**Task item**
Each line below from the one containing "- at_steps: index" through the one containing "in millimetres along" is to be given again exactly, and no line outside that span.

Excerpts from a dataset
....................

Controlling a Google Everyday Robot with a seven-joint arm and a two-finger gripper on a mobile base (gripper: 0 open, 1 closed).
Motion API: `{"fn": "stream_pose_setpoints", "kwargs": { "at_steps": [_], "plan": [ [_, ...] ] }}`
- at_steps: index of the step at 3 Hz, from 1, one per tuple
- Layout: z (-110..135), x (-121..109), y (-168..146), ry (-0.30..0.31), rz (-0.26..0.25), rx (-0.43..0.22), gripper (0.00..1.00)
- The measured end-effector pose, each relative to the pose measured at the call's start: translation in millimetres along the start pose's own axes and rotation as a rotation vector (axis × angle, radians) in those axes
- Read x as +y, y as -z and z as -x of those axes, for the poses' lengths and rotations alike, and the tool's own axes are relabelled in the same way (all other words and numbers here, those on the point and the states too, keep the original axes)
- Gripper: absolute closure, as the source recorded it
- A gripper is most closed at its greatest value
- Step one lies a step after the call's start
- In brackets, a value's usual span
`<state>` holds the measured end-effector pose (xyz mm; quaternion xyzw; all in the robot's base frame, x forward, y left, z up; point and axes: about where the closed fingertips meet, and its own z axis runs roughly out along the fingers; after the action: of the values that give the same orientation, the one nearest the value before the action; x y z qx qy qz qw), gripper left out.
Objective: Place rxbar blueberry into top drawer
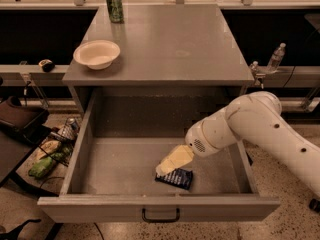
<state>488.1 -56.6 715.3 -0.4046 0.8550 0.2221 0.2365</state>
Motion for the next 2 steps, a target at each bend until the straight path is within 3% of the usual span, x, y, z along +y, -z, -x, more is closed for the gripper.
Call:
{"fn": "stream_pose_setpoints", "kwargs": {
  "at_steps": [1,2],
  "plan": [
    [0,0,0,0.000,0.000,0.000,0.00],
    [32,13,27,-0.019,0.067,0.002,0.00]
  ]
}}
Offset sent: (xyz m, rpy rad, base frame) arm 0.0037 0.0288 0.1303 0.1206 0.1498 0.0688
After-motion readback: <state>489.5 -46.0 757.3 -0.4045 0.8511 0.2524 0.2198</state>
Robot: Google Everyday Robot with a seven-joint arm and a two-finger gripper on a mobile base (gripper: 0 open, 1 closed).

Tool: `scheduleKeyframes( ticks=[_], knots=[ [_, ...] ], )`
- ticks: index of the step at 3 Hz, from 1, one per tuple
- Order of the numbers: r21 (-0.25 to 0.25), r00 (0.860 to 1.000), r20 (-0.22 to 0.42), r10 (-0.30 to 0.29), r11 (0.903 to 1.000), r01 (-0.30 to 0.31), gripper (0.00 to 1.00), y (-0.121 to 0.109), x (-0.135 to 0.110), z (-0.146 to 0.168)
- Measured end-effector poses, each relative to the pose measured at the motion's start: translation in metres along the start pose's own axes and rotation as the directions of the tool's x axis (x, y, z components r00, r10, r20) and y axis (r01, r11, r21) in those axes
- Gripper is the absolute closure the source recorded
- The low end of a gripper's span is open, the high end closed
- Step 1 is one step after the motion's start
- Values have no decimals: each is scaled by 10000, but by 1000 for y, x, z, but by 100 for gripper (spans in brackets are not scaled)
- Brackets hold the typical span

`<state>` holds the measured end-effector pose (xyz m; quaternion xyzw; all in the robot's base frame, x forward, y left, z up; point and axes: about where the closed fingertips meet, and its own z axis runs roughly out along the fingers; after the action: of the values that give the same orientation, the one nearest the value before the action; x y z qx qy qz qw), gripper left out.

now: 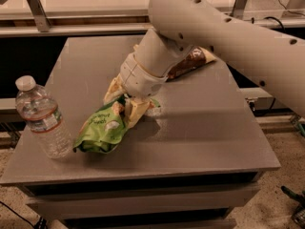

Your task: Move green rice chip bag near water bottle

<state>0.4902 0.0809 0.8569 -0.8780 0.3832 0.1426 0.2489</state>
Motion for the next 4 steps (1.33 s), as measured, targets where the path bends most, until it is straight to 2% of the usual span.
scheduleKeyframes(
  ticks=[1,2,3,4],
  knots=[
    [-15,10000,0,-26,10000,26,12,0,-1,1],
    [-28,10000,0,-52,10000,52,0,0,-3,1],
    [91,9999,-65,-81,9999,82,0,3,-4,-3],
    [474,9989,-447,-157,9987,178,0,10,-9,-36]
  ],
)
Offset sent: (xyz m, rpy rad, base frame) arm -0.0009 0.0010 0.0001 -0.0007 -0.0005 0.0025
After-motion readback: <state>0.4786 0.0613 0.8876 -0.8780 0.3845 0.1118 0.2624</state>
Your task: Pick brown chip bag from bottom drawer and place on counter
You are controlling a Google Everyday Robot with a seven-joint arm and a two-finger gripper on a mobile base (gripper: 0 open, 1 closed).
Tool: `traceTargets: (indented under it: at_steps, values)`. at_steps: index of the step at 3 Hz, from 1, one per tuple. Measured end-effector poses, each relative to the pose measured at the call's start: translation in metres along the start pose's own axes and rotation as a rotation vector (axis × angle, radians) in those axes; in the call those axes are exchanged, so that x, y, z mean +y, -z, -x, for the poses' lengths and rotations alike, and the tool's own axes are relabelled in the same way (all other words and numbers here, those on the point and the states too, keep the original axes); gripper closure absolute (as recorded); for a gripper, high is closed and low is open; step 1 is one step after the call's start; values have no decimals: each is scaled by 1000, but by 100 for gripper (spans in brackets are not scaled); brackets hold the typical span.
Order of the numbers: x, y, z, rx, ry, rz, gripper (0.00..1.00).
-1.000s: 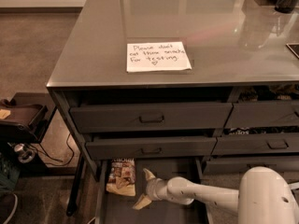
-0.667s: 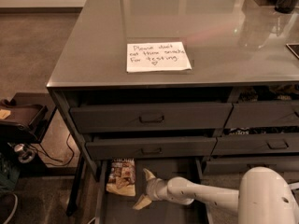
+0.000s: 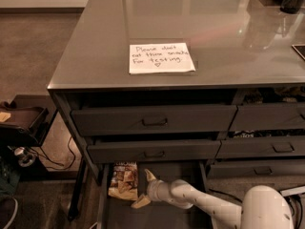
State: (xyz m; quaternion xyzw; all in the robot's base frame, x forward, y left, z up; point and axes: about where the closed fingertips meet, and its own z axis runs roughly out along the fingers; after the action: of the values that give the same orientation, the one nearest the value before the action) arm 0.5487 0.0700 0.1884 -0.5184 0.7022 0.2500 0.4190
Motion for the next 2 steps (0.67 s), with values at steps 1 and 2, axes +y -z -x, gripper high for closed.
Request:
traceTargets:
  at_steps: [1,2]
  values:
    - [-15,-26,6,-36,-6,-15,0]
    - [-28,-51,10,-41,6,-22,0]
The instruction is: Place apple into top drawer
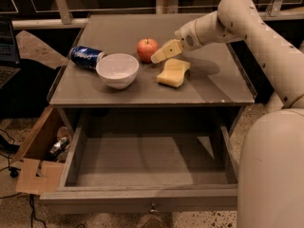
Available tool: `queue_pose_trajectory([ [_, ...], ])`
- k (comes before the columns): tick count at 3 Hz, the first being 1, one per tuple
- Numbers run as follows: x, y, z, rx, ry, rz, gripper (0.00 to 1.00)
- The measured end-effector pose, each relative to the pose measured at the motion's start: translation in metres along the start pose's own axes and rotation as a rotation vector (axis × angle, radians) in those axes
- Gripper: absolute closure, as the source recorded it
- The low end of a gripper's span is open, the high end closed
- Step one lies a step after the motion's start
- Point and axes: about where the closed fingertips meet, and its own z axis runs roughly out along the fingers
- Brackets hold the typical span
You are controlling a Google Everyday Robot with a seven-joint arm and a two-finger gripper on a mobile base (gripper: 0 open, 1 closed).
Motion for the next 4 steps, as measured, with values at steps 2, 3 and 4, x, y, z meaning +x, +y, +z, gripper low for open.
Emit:
queue_pose_trajectory([
  [2,-0.007,0.005,0.024,-0.036,0.005,-0.002,0.00],
  [3,-0.006,0.011,0.035,-0.056,0.021,-0.007,0.00],
  [4,-0.005,0.019,0.045,-0.082,0.037,-0.014,0.00],
])
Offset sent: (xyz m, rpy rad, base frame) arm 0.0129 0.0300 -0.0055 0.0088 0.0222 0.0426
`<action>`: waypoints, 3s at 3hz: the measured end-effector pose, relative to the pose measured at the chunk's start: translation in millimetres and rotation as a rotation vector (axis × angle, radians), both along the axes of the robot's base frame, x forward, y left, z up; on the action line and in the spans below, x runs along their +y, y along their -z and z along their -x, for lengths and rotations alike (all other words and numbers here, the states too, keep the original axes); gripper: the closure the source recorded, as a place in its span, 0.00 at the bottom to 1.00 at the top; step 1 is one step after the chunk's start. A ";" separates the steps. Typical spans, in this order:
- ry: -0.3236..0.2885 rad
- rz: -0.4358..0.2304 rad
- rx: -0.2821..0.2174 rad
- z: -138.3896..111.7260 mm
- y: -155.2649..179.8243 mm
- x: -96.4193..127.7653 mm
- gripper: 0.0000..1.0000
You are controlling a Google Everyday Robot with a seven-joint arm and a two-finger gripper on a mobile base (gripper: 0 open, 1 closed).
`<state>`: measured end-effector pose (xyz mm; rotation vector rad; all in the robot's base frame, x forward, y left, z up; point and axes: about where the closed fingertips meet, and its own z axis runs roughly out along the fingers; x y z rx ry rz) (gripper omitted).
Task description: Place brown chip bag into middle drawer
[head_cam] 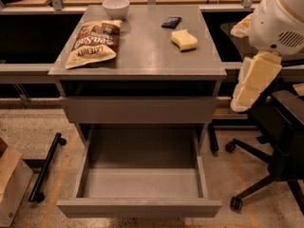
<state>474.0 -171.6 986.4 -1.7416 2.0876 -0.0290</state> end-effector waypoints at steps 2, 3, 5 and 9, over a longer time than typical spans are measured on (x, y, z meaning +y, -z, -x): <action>-0.074 -0.088 -0.021 -24.1 -0.7 45.8 0.00; -0.143 -0.140 -0.045 -38.1 3.1 87.4 0.00; -0.211 -0.314 -0.092 -106.4 7.4 182.3 0.00; -0.137 -0.519 -0.109 -179.1 36.9 261.5 0.00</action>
Offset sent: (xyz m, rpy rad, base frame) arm 0.0213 0.0397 0.0005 0.0745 -0.0184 0.0649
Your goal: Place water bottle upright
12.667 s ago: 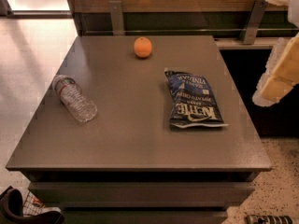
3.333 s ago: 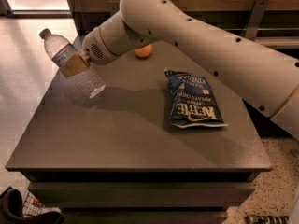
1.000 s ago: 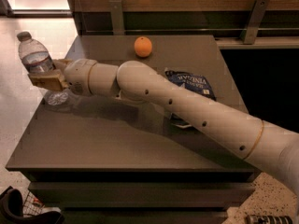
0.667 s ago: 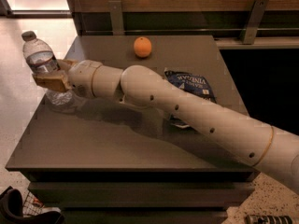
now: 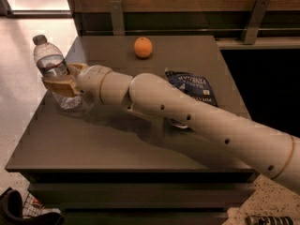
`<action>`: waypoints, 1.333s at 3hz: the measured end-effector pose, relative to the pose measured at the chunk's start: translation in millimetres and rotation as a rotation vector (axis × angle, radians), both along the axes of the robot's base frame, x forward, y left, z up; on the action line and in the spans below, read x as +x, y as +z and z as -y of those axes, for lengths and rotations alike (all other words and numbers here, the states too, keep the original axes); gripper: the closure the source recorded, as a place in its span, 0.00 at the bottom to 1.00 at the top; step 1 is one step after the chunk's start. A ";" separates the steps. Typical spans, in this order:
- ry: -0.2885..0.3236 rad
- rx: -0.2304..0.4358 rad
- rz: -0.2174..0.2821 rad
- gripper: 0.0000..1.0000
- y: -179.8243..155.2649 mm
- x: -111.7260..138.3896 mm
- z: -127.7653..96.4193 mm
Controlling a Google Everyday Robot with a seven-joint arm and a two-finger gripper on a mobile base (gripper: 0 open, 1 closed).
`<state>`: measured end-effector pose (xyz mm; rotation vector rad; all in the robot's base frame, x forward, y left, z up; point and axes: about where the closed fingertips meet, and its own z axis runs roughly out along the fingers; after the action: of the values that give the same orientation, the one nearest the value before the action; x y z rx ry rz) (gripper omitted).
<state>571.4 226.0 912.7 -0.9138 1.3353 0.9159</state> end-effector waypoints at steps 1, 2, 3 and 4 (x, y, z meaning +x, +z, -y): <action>-0.003 0.004 -0.016 1.00 -9.1 0.0 1.6; 0.001 0.025 -0.041 1.00 -24.5 0.4 0.2; 0.001 0.025 -0.041 1.00 -21.3 0.4 0.2; 0.001 0.025 -0.041 0.86 -20.0 0.4 0.1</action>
Offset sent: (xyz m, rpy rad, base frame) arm 0.0035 -0.0012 -0.0476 0.0559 0.0784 0.0004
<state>571.8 225.9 892.7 -0.8810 1.3553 0.9544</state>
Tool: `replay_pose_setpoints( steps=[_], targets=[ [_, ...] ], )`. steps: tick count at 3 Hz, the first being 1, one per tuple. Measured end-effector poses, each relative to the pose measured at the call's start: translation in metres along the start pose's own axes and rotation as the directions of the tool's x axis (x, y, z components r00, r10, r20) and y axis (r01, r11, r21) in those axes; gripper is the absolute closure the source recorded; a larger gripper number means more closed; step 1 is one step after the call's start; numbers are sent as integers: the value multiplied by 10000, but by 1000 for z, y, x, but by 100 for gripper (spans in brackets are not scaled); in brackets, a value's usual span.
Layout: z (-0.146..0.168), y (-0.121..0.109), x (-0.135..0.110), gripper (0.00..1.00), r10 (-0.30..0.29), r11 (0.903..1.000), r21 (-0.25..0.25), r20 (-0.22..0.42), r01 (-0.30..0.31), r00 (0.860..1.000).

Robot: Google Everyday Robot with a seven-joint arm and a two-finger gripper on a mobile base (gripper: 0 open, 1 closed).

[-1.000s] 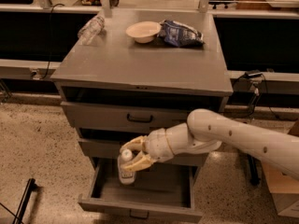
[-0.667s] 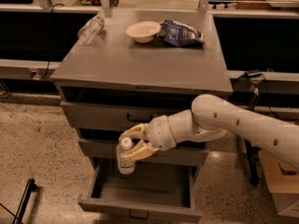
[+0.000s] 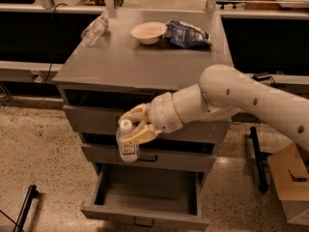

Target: Pick blue plastic bottle from bottom drawer and place on counter

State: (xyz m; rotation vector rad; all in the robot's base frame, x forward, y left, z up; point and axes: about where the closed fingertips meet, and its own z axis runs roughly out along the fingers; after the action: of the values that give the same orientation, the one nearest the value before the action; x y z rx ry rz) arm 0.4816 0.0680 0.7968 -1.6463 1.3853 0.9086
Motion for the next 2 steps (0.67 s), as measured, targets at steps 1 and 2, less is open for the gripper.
replay_pose_setpoints(
  steps=[1,2],
  targets=[
    [-27,-23,-36,100,148,9988,468,-419,-128,9990],
    [-47,-44,-70,100,257,9957,908,-1015,-165,9945]
  ],
)
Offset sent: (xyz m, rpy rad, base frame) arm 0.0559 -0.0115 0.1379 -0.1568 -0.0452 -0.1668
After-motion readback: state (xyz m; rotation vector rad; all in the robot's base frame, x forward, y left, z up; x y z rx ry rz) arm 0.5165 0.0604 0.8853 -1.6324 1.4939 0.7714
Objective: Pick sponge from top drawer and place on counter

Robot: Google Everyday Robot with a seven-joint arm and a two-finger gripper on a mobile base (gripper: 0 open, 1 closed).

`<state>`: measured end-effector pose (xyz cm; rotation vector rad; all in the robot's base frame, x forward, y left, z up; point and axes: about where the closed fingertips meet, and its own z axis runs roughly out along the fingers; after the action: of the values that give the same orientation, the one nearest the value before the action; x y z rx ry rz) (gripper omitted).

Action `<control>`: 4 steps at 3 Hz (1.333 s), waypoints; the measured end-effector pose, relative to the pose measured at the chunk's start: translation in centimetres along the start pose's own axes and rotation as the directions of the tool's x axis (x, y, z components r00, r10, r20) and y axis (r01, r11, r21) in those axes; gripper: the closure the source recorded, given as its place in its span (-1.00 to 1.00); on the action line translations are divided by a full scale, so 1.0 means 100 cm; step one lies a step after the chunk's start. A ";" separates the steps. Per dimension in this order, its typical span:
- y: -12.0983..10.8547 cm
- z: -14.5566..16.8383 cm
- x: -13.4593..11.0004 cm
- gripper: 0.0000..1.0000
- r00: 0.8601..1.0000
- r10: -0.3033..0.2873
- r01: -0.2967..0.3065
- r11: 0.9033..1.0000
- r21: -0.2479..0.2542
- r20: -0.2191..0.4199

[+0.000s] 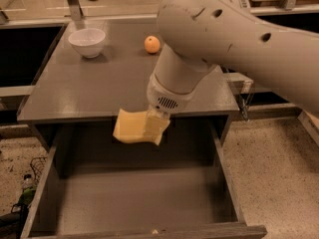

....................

**Reply**
- at_steps: index of the step at 3 Hz, from 1, one per tuple
- Layout: z (-110..135), x (-121..109), y (-168..146), ry (-0.30..0.31), rz (-0.26..0.25), rx (-0.43..0.22), gripper (0.00..1.00)
- The measured end-effector pose, each relative to the pose measured at the call's start: translation in millimetres along the start pose's own axes and rotation as a rotation vector (axis × angle, radians) in those axes

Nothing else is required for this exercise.